Extracted data entries:
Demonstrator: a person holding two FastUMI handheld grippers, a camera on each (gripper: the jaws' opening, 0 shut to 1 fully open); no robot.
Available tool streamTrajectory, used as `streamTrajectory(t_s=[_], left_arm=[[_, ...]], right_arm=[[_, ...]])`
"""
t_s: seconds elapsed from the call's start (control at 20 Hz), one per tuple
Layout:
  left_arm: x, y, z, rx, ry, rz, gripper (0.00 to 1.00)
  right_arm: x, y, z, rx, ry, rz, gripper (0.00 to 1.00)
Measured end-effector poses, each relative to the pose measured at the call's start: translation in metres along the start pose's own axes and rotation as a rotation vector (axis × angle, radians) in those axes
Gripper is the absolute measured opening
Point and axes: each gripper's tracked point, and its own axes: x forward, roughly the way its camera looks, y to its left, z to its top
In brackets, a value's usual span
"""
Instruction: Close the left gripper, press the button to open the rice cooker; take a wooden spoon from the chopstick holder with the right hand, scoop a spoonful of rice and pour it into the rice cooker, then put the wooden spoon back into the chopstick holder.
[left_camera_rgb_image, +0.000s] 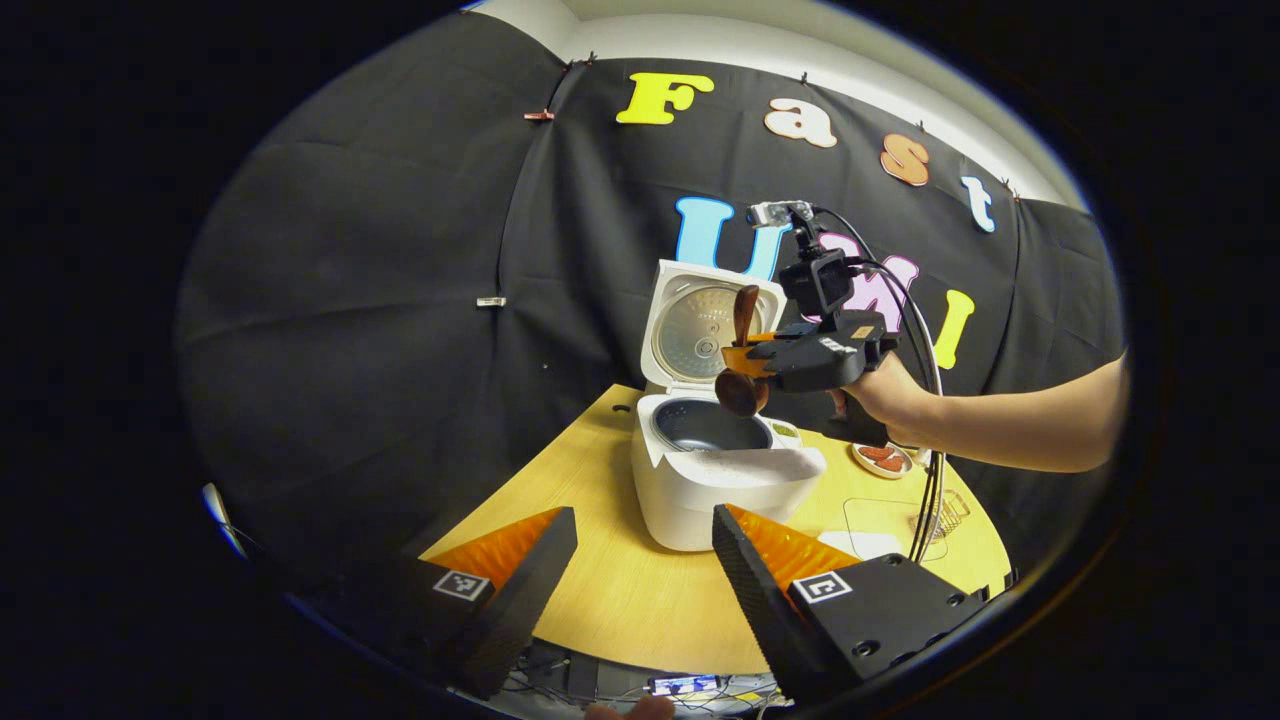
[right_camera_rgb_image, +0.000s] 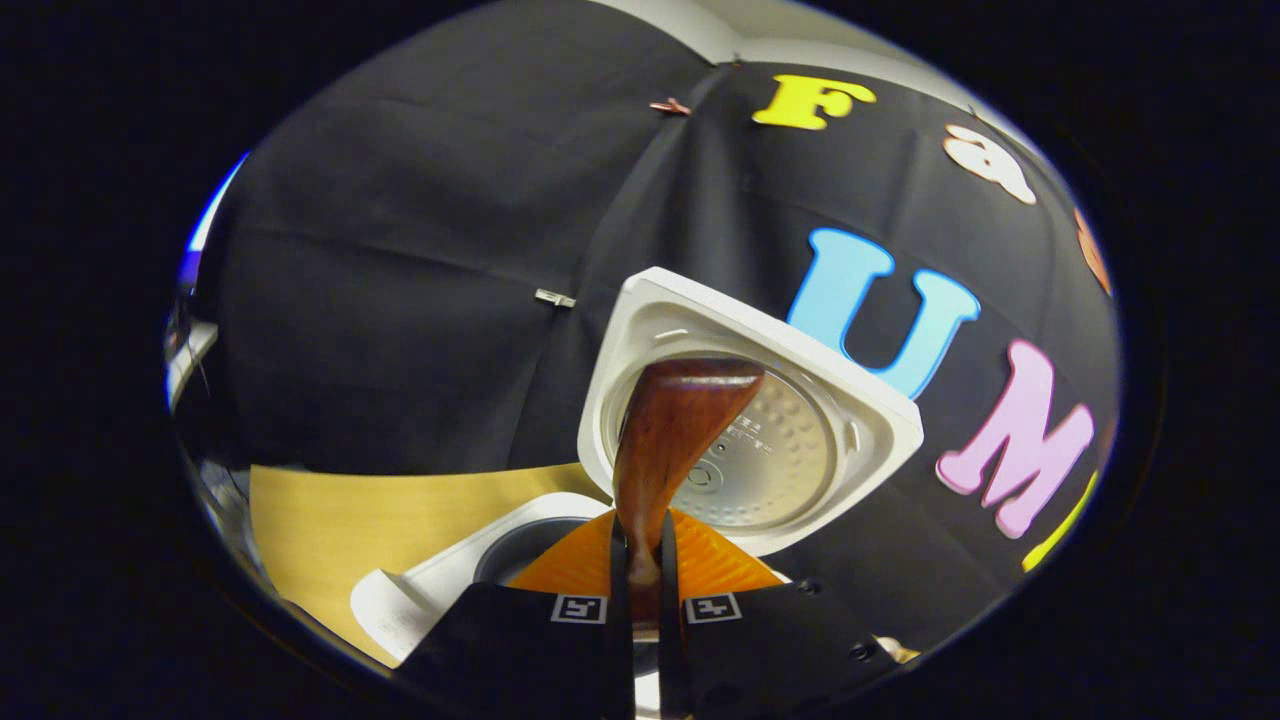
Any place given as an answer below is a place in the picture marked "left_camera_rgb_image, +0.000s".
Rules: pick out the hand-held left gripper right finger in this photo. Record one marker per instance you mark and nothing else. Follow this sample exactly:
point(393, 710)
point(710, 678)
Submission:
point(770, 610)

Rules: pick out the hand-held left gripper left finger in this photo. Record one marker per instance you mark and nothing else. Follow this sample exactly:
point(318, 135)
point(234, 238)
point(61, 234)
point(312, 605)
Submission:
point(520, 610)

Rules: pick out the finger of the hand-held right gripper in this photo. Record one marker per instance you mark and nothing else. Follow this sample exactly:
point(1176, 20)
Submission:
point(765, 337)
point(745, 360)

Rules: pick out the brown wooden spoon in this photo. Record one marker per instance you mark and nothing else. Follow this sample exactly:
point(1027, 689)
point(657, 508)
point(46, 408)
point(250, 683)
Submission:
point(742, 395)

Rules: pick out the white rice cooker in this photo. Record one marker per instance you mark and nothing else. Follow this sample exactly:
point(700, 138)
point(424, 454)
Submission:
point(700, 500)

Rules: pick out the small lit screen device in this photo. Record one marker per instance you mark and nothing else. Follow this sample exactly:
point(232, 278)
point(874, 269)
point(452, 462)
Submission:
point(685, 685)

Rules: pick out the white round plate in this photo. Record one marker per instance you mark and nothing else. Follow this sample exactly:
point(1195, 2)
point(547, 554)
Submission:
point(880, 474)

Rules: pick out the clear glass dish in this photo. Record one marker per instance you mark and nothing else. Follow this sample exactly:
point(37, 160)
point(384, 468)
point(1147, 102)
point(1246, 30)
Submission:
point(880, 515)

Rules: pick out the row of black cloth clips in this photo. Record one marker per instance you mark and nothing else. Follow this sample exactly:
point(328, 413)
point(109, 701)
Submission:
point(803, 77)

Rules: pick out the black backdrop cloth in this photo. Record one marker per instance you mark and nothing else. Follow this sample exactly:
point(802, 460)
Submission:
point(350, 300)

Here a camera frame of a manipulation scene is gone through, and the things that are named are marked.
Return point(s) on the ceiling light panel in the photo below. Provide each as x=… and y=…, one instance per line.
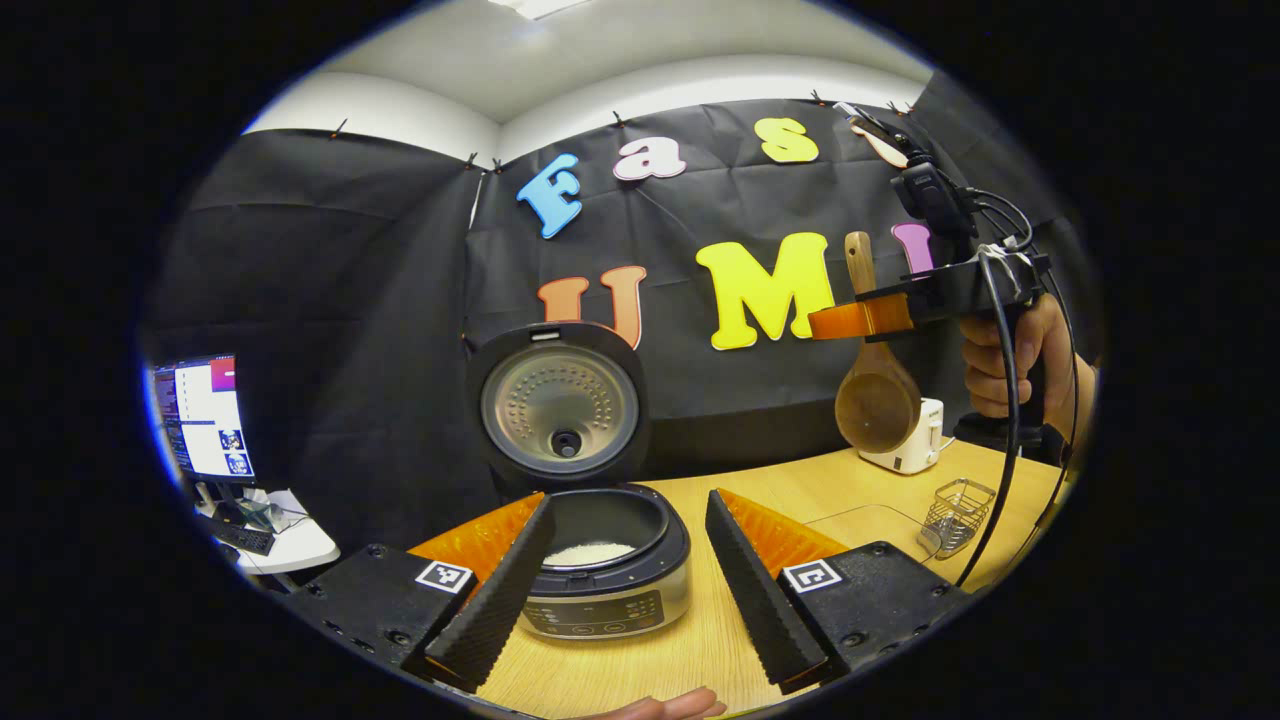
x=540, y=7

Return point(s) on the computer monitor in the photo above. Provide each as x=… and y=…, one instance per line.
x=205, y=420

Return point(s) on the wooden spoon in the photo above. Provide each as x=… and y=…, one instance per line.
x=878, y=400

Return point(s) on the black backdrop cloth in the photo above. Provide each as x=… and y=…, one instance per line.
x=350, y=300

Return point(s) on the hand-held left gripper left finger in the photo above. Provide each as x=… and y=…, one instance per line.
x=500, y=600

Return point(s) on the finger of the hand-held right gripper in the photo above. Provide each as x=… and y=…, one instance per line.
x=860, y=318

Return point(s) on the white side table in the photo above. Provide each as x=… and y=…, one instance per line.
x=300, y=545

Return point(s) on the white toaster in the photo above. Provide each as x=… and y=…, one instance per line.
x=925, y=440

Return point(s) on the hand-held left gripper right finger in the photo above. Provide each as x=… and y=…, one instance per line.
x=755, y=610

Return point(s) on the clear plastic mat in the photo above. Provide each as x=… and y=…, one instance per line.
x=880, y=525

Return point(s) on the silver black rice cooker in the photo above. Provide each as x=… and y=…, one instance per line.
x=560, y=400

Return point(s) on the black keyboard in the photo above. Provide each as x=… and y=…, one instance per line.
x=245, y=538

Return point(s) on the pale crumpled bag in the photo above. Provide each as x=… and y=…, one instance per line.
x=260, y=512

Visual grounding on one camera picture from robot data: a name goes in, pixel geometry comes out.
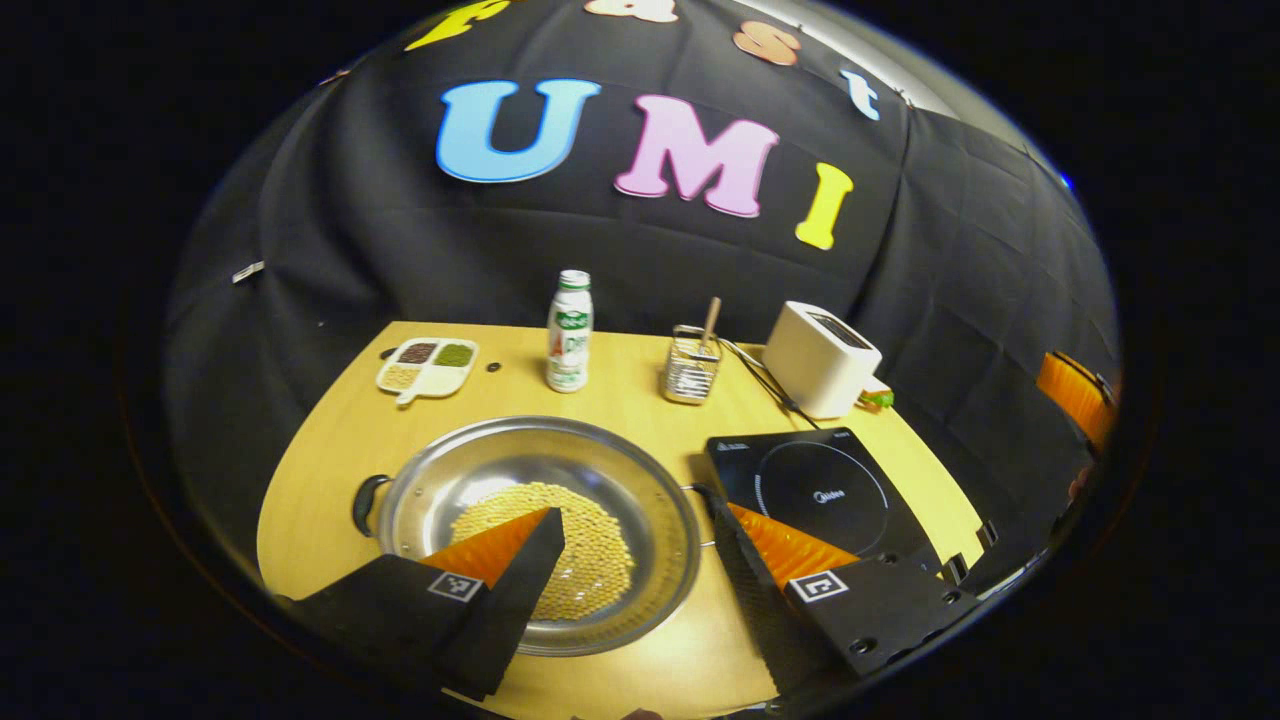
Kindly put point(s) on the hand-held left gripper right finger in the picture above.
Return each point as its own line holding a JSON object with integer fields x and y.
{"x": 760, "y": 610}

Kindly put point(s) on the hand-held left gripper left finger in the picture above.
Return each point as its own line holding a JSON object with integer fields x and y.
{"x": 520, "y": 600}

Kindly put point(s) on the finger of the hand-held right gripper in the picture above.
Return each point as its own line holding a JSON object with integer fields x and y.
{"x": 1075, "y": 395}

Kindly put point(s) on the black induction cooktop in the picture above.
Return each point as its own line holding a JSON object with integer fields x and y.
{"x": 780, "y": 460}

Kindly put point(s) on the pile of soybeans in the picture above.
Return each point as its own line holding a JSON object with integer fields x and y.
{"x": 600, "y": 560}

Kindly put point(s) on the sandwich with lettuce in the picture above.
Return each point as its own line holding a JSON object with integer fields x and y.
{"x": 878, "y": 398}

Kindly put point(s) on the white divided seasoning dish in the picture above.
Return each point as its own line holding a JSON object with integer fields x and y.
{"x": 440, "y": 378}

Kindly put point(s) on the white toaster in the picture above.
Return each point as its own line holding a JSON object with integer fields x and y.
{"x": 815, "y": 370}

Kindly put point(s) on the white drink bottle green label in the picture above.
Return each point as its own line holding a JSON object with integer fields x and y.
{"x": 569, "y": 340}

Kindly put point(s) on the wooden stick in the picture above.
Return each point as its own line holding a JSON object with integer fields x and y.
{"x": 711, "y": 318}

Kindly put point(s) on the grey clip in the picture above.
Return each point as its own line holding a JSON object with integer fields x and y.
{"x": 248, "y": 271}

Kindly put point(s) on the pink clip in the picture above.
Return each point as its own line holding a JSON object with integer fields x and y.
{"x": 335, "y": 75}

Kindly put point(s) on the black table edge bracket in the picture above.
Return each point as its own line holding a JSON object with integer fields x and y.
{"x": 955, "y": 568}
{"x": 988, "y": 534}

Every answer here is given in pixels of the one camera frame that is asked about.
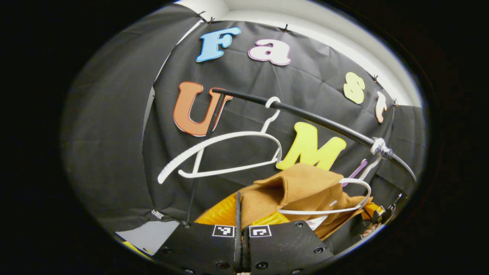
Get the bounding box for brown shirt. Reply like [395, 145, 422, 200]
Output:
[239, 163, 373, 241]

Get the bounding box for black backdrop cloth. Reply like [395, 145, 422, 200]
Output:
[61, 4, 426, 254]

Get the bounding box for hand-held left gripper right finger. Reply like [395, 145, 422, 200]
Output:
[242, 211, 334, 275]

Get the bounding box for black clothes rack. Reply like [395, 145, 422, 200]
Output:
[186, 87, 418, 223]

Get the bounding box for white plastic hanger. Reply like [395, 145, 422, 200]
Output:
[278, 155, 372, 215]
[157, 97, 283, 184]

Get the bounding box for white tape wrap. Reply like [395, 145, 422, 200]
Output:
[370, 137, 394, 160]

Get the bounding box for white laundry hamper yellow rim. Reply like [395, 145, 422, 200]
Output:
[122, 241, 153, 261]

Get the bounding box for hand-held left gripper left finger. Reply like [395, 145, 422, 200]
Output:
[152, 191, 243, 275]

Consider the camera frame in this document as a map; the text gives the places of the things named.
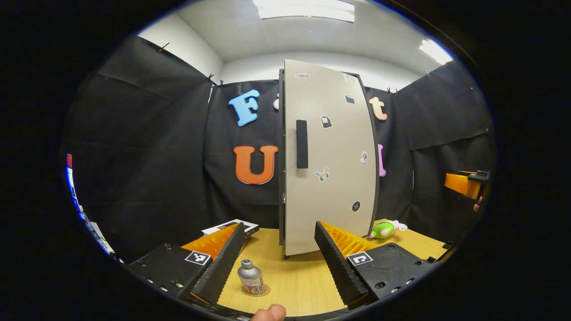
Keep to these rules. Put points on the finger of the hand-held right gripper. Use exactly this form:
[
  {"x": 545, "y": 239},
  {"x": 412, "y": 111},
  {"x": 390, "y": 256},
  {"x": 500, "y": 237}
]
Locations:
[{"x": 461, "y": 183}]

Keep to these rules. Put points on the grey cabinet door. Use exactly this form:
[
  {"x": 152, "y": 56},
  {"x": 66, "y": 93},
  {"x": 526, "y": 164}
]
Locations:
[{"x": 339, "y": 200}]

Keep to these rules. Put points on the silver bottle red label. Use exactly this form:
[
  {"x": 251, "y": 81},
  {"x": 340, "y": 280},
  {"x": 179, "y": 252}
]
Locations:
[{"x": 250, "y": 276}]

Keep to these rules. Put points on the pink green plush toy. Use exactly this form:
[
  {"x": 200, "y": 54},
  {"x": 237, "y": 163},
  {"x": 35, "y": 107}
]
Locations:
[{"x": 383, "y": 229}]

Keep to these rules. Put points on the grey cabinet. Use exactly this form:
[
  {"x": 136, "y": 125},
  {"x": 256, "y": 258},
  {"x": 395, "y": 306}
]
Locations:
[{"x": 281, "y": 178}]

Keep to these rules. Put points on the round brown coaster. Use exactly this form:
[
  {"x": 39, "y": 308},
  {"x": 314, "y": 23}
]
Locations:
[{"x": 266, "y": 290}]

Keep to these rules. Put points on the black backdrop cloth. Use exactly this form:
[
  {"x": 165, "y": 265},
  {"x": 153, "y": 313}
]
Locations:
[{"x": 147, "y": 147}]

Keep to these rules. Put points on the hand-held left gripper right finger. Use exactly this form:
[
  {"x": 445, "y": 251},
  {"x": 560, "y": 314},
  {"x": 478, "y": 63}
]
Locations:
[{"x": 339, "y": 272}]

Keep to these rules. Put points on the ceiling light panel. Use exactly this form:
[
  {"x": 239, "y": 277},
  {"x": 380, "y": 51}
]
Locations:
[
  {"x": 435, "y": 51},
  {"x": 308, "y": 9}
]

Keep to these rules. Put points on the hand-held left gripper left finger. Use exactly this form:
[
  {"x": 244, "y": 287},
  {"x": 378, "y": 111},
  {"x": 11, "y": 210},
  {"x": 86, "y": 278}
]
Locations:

What the task asks:
Read the entries above, then pull out the lines that include "dish".

Reply to the exercise:
Rules: pick out the clear glass dish in this photo. Record one marker per instance you mark and nothing else. Follow this sample exactly:
Kindly put point(s) on the white divided seasoning dish in the picture above.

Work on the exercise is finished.